What you are asked to do –
Exactly as written, reproduce the lines from the beginning of the data through the line containing "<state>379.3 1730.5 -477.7"; the pictures are not reproduced.

++++

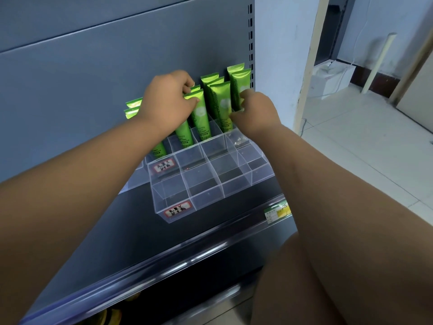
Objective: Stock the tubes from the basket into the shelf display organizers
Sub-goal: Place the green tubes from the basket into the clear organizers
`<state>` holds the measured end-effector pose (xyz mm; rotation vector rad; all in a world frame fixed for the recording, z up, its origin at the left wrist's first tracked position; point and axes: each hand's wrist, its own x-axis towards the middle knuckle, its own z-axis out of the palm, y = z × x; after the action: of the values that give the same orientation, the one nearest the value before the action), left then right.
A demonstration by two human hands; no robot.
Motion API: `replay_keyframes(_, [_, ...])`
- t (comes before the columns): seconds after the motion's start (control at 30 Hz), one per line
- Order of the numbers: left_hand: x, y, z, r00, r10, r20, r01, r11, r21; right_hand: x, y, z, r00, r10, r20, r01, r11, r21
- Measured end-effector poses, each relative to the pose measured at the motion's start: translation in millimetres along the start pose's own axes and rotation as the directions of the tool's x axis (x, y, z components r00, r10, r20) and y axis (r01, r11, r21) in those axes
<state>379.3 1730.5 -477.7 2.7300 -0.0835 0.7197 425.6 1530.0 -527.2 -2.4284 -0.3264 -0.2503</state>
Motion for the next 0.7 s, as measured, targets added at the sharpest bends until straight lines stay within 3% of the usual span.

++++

Answer space –
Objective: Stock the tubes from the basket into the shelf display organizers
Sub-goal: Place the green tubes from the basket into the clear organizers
`<state>` holds the measured end-effector pose (xyz mm; rotation vector rad; all in a world frame fixed for the recording, z up, its origin at the left wrist's first tracked position; point and axes: each hand's wrist, its own x-axis towards the middle knuckle, its own z-axis out of the palm, y = z × x; after the action: of the values that give the same orientation, the one nearest the value before the action), left then right.
A demonstration by two human hands; no robot.
Motion API: `replay_keyframes(_, [_, ...])`
- t (comes before the columns): seconds after the motion's start (control at 30 Hz), one per line
- Order of the numbers: left_hand: x, y, z, r00, r10, r20, r01, r11, r21; right_hand: x, y, z, r00, r10, r20, r01, r11, r21
- Measured end-effector poses, each relative to the pose measured at the motion's start: translation in millimetres along the start pose's own axes and rotation as the directions of the tool's x axis (x, y, z components r00, r10, r20) and y axis (r01, r11, r21) in those axes
<state>379.3 1730.5 -477.7 2.7300 -0.0835 0.7197 425.6 1530.0 -527.2 -2.4284 -0.3264 -0.2503</state>

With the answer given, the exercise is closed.